§ **Work request**
Below this line is a set of entries; quote exactly the lines from the line that contains "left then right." to the line that contains "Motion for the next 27", both lines included.

───

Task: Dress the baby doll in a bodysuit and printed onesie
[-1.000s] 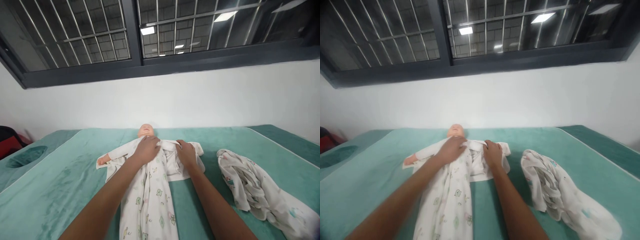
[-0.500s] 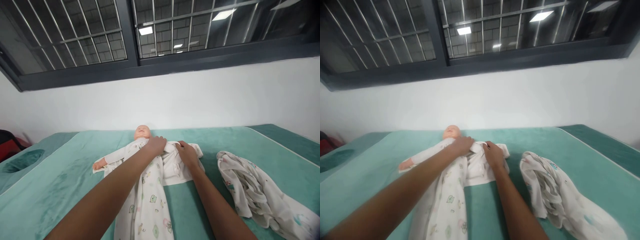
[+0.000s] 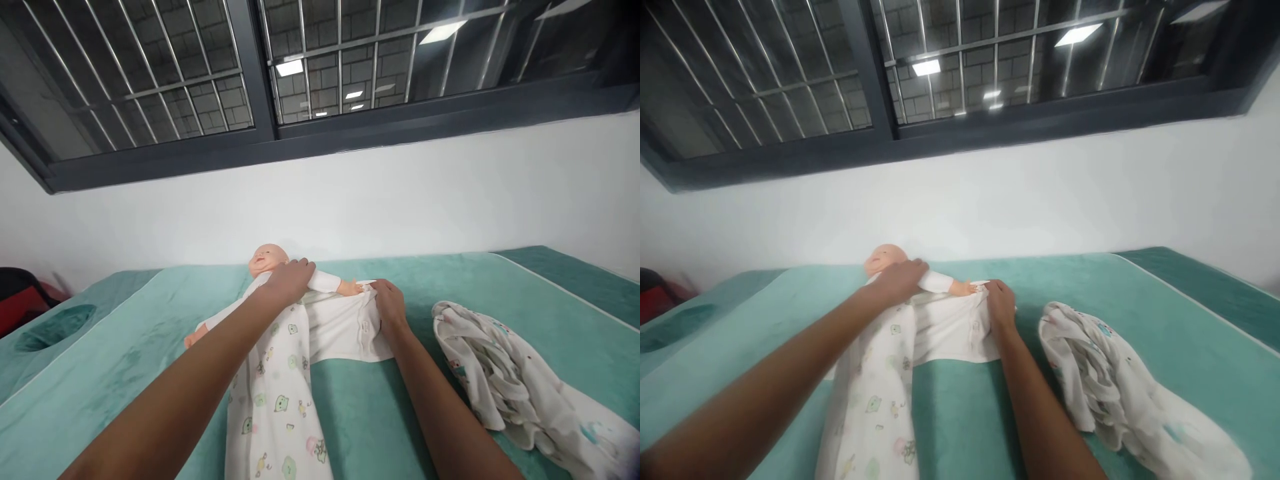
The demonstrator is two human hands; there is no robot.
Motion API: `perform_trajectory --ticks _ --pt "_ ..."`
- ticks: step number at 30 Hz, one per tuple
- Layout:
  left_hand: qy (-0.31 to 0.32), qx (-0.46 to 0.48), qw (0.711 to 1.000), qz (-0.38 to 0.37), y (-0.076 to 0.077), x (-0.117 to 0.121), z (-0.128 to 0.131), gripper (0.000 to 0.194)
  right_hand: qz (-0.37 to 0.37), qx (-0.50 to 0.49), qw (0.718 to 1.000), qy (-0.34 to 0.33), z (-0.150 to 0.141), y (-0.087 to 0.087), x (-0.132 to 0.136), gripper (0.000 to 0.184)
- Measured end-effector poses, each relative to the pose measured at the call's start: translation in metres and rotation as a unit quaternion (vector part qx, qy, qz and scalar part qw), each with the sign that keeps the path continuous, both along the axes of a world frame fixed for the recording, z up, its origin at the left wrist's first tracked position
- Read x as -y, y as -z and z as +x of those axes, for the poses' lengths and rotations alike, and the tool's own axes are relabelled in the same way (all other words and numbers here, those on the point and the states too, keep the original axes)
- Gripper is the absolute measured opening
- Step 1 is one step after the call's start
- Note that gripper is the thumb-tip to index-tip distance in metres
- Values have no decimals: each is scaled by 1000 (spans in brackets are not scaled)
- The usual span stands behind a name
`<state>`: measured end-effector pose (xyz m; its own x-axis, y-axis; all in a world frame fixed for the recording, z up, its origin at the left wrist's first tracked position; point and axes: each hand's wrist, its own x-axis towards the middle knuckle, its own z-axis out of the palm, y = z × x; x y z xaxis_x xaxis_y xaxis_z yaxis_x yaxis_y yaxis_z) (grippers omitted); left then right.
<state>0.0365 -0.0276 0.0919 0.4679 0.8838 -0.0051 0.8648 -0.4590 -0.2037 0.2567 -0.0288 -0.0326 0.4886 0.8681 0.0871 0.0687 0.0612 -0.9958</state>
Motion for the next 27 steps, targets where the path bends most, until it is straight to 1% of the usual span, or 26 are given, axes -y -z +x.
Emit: perform_trajectory --ticks 3,6,9,10,11,12,13,15,16,17,18,19,21,22,23,24,25,27 --pt "-6 15 1000 9 5 -1 0 20 8 -41 999 -14 -2 2 -4 28" --pt "-13 29 999 6 17 -4 10 25 33 -87 995 -49 -3 2 -8 34" --pt "-30 39 999 -14 33 -8 23 25 68 -201 976 -58 0 0 -9 31" --pt "-35 43 998 -21 37 -8 27 25 74 -231 969 -53 1 -1 -9 29" --pt "-39 50 998 -26 40 -7 28 25 77 -240 967 -47 2 -1 -9 27" --pt "-41 59 997 -27 41 -4 28 25 76 -220 972 -41 1 -2 -8 25" --pt "-41 71 996 -25 42 -1 25 25 78 -174 981 -37 -2 -2 -7 25" --pt "-45 100 994 -6 42 11 10 29 103 -29 993 -39 -13 -3 -2 27" --pt "-53 128 990 9 44 18 -1 31 125 51 990 -50 -21 -3 2 28" --pt "-67 161 984 28 47 26 -14 34 149 125 978 -71 -31 -3 7 29" --pt "-88 229 968 53 52 33 -27 34 170 186 962 -104 -42 -3 13 31" --pt "-105 301 945 73 59 40 -41 33 183 235 943 -147 -54 -4 20 31" --pt "-138 431 887 96 77 51 -64 34 185 303 905 -235 -73 -4 32 33" --pt "-153 478 859 102 86 54 -72 36 175 325 890 -268 -81 -5 37 34" --pt "-167 514 835 104 96 56 -77 38 162 337 881 -289 -86 -5 40 36" --pt "-179 540 815 107 104 57 -80 39 146 340 880 -299 -90 -5 42 40" --pt "-188 557 801 111 111 56 -80 39 130 336 882 -302 -92 -5 42 43" --pt "-198 574 785 125 119 53 -77 37 99 320 892 -303 -94 -4 39 50"
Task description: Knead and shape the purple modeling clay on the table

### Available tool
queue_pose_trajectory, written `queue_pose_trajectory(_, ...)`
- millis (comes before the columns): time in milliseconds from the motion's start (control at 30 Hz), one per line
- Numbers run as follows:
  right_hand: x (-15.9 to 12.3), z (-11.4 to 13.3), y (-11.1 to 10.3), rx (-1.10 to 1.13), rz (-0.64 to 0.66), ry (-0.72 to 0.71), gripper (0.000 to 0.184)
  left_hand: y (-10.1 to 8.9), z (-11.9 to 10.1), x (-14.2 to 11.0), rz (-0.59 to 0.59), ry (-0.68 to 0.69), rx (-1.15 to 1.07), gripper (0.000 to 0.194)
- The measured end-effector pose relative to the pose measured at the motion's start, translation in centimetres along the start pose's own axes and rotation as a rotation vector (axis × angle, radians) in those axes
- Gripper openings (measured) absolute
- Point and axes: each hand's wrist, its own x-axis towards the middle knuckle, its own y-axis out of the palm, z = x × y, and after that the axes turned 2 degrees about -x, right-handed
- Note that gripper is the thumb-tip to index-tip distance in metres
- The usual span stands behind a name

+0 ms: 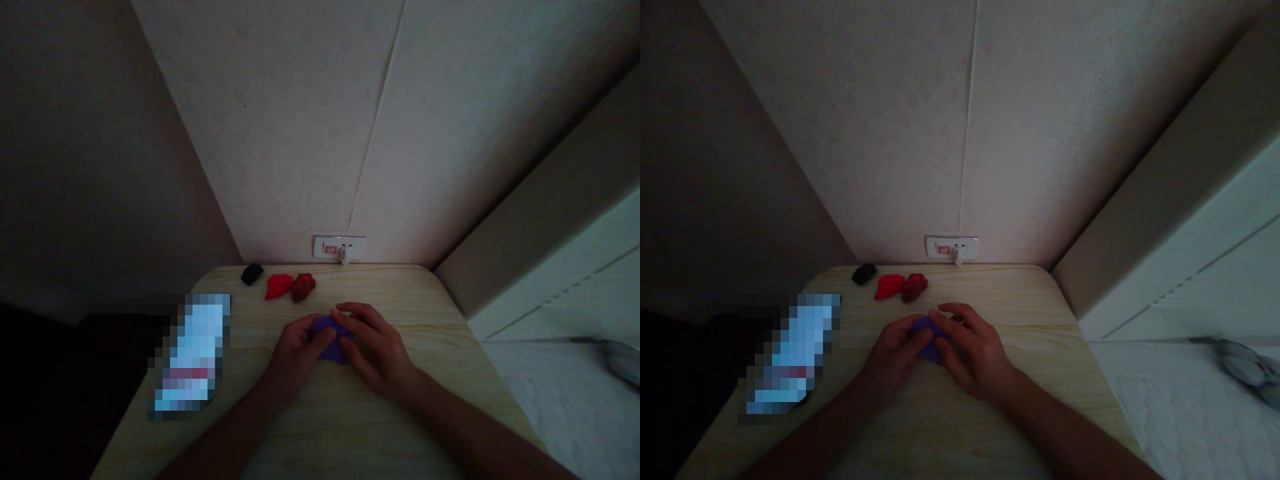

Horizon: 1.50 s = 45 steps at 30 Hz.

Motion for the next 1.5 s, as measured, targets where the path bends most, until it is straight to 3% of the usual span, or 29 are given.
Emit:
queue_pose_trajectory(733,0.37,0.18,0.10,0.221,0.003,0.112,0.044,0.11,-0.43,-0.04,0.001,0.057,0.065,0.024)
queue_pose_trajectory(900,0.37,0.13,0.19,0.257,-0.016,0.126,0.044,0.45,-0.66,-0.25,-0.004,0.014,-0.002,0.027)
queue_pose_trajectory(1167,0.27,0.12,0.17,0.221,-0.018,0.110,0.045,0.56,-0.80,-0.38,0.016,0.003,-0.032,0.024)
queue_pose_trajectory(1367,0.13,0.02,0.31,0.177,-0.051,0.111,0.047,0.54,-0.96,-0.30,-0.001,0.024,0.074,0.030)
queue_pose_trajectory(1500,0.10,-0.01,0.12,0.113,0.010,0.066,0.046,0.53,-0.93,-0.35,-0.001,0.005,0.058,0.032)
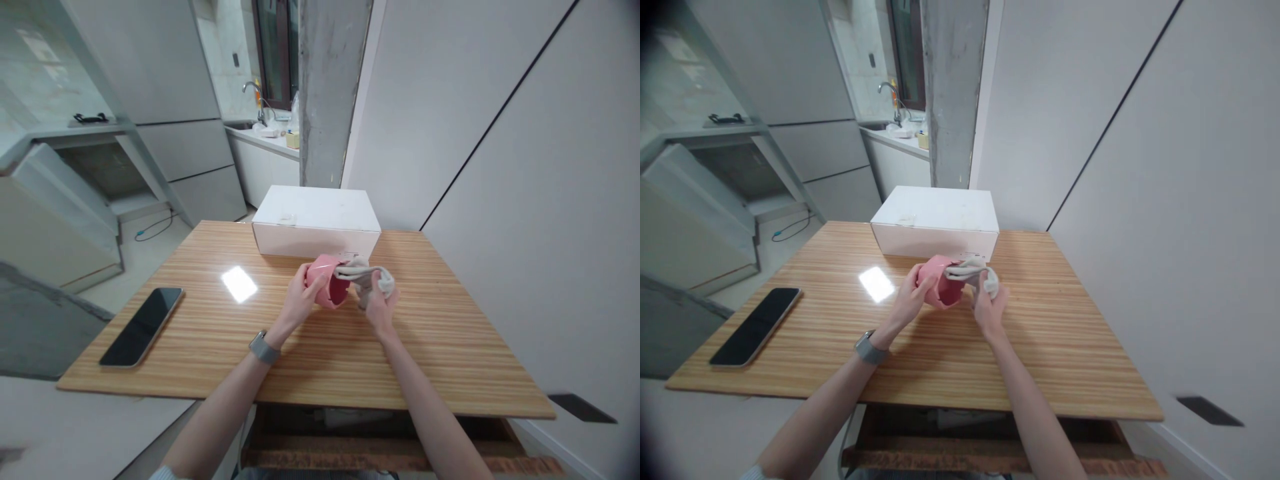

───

§ **Reply**
`<state>`: measured end-effector pose (xyz m; its own x-axis, y-axis; all in a world frame fixed for the recording, z up, its origin at the left wrist's first tracked position; point and axes: each hand's wrist, its own x-axis towards the middle knuckle, its own z-axis out of the palm, y = z × x; x y z xaxis_x xaxis_y xaxis_z yaxis_x yaxis_y yaxis_z) (grippers omitted); left then right.
<state>0.0365 -0.0276 0.0919 0.4679 0.8838 -0.0051 0.8648 -0.4590 -0.2037 0.2567 -0.0288 -0.0326 0.4886 0.8681 0.0871 0.0687 0.0612 -0.9958</state>
Motion for the next 27 steps, targets where the path bends most, until it is straight to 1% of the usual span, or 26 are given, axes -y -z +x.

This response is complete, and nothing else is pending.